We were disappointed to see The Post's editorial {July 21} endorsing the gimmicky generic prescribing scheme being considered by the House as part of the Medicare drug benefit. Although The Post assumed that our industry's opposition to the provision is purely to preserve market share, there is in fact growing medical apprehension about changing patients from brand to brand of a given product, especially for key categories of drugs.

A recent issue of The Journal of Nervous and Mental Disease reported a case of a patient who had a toxic reaction when switched from a generic to a brand. Different brands of the same product often differ slightly, and, in some cases, these differences are important.
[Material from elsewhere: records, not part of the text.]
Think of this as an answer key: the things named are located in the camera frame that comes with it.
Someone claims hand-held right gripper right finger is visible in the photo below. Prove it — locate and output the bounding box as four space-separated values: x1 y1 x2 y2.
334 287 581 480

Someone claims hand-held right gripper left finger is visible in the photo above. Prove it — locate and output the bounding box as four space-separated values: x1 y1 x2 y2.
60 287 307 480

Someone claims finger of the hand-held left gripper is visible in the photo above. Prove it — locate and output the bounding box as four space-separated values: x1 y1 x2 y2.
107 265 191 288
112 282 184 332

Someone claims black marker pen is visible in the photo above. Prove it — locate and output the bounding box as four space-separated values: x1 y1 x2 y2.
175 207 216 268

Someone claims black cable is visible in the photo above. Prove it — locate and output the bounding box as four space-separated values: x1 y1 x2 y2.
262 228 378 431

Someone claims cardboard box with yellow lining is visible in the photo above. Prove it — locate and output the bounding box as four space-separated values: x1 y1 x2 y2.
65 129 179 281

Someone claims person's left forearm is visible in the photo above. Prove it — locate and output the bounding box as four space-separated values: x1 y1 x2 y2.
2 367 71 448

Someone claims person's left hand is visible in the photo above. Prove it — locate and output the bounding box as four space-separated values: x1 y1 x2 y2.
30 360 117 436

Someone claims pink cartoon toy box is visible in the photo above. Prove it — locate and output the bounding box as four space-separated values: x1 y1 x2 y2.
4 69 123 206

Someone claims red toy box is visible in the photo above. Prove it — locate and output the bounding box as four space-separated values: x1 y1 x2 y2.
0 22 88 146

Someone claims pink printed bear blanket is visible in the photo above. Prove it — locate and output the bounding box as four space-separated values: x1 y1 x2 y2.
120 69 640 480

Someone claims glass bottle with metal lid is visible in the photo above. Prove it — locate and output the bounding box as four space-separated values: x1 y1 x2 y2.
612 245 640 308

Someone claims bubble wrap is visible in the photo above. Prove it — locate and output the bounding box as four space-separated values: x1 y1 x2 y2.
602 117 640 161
Imposition of a cumbersome federal scheme to require that Medicare prescriptions bear precise wording to make it tough for physicians to avoid substitution and keep patients on a brand -- or generic -- on which they are stabilized is bound to exacerbate medical problems. The Congressional Budget Office's questionable savings projections for the generic provision may be quickly swallowed up in medical expenses if only a small percentage of adverse effects occur because of variations in medicines.

The states all have laws regulating and even encouraging substitution, although few are as tough on doctors as the federal proposal. The Jacobs Amendment would strike the federal scheme and appropriately defer to state laws. That would prevent physicians from having to jump through hoops to follow sound medical procedures.